## Task requirements
Beginning with the line that contains "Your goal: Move" in the material below, print each line exactly until the line that contains "(The following refers to image 4 only.)" has been printed, then stop.

______

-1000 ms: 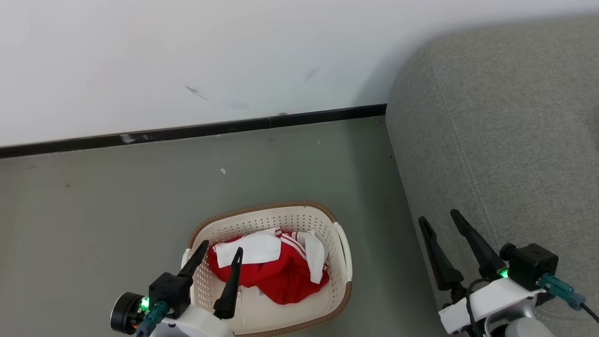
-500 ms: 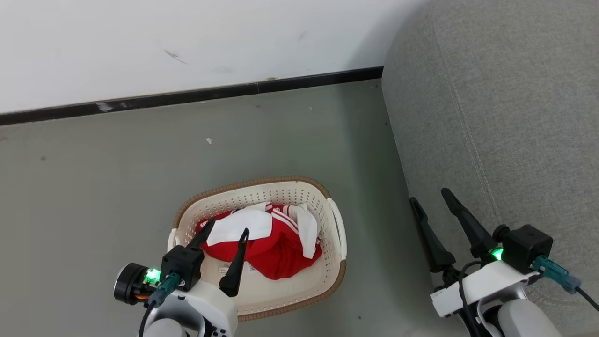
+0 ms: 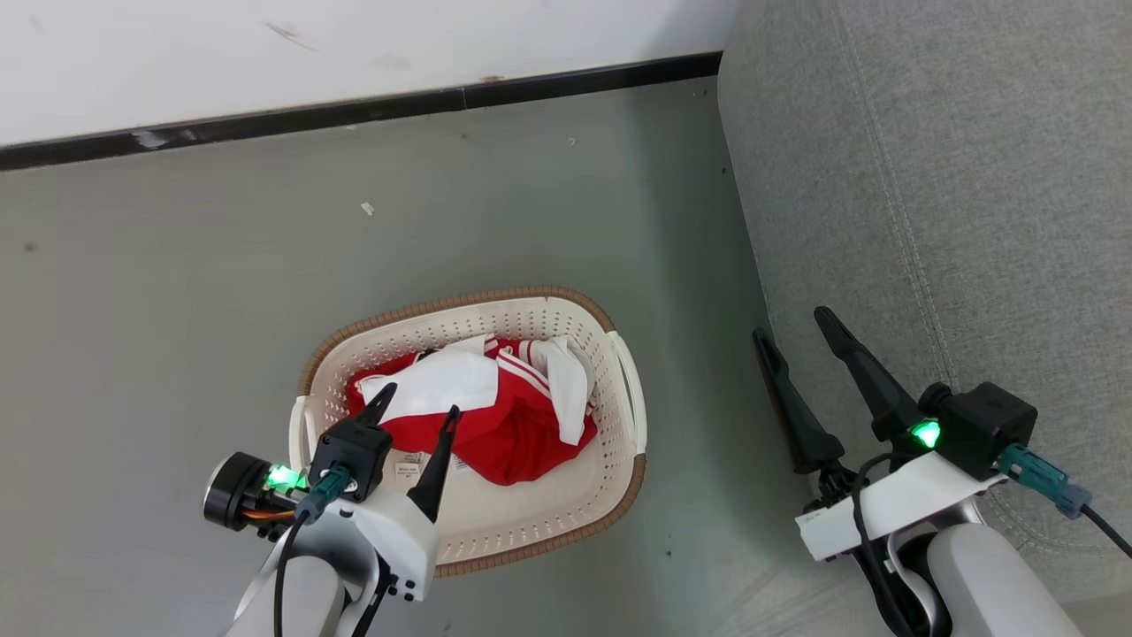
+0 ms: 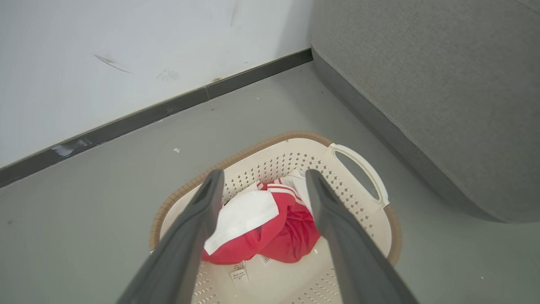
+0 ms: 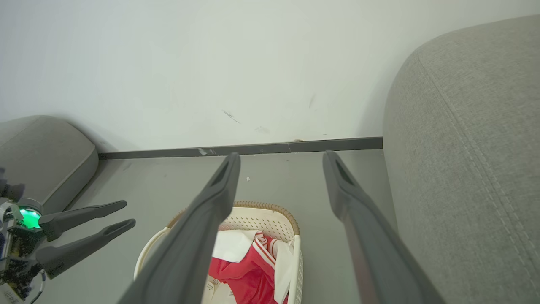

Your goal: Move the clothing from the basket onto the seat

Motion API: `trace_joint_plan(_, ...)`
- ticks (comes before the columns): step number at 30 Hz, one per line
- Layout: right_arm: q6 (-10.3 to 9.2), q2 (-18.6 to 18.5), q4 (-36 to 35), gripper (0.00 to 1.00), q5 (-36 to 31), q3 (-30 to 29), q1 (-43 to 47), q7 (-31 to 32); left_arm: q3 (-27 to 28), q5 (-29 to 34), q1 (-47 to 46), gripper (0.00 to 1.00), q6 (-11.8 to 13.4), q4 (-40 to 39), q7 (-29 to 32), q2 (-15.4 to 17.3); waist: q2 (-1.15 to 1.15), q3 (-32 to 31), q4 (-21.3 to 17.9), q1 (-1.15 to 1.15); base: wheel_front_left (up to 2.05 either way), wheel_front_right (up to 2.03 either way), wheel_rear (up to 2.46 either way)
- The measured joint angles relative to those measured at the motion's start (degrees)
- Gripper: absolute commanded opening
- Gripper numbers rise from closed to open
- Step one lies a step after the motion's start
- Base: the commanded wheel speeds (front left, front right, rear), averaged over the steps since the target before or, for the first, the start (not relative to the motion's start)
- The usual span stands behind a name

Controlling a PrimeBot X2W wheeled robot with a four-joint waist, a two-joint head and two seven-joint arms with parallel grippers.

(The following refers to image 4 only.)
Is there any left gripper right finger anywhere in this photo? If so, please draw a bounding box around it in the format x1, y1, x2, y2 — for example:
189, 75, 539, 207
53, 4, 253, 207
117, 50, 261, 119
305, 169, 419, 304

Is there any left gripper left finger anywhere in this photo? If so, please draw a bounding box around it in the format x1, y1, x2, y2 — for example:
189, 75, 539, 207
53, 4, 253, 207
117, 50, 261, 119
116, 169, 225, 304

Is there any red and white jacket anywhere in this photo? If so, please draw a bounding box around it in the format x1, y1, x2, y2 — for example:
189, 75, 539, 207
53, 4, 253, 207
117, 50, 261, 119
202, 169, 322, 284

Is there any cream laundry basket brown rim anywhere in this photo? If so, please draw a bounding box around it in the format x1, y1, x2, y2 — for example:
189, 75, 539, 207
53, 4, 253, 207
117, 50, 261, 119
148, 131, 402, 304

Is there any grey fabric sofa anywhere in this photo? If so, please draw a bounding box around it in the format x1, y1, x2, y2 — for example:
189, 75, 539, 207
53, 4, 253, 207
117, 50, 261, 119
310, 0, 540, 223

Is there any black wall baseboard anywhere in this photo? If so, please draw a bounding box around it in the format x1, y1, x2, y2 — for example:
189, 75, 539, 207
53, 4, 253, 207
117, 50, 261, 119
0, 48, 313, 188

______

## Exercise response
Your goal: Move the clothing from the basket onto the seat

Motion API: `trace_joint_plan(_, ...)`
- ticks (comes before the columns): step number at 30 Hz, one per line
- Layout: right_arm: q6 (-10.3 to 9.2), q2 (-18.6 to 18.5), q4 (-36 to 35), gripper (0.00 to 1.00), q5 (-36 to 31), q3 (-30 to 29), q1 (-43 to 47), q7 (-31 to 32); left_arm: q3 (-27 to 28), q5 (-29 to 34), q1 (-47 to 46), gripper (0.00 to 1.00), q6 (-11.8 to 13.4), q4 (-40 to 39), q7 (-29 to 32), q2 (-15.4 to 17.3); waist: q2 (-1.15 to 1.15), q3 (-32 to 31), q4 (-21.3 to 17.9), q1 (-1.15 to 1.15); base: wheel_front_left (up to 2.05 either way), wheel_front_right (up to 2.03 either way), wheel_rear (up to 2.46 either way)
- The measured joint angles relative to those measured at the motion's start (degrees)
- Gripper: absolute commanded opening
- Gripper numbers rise from closed to open
- Step one lies a step after the motion's start
- Base: the commanded wheel speeds (front left, front right, rear), averaged over the steps since the target before or, for the first, the start (not relative to the motion's start)
- The usual span stands behind a name

Controlling a PrimeBot X2W wheeled robot with a four-joint waist, a two-joint head and two seven-joint arms with parallel grippers.

(The following refers to image 4 only.)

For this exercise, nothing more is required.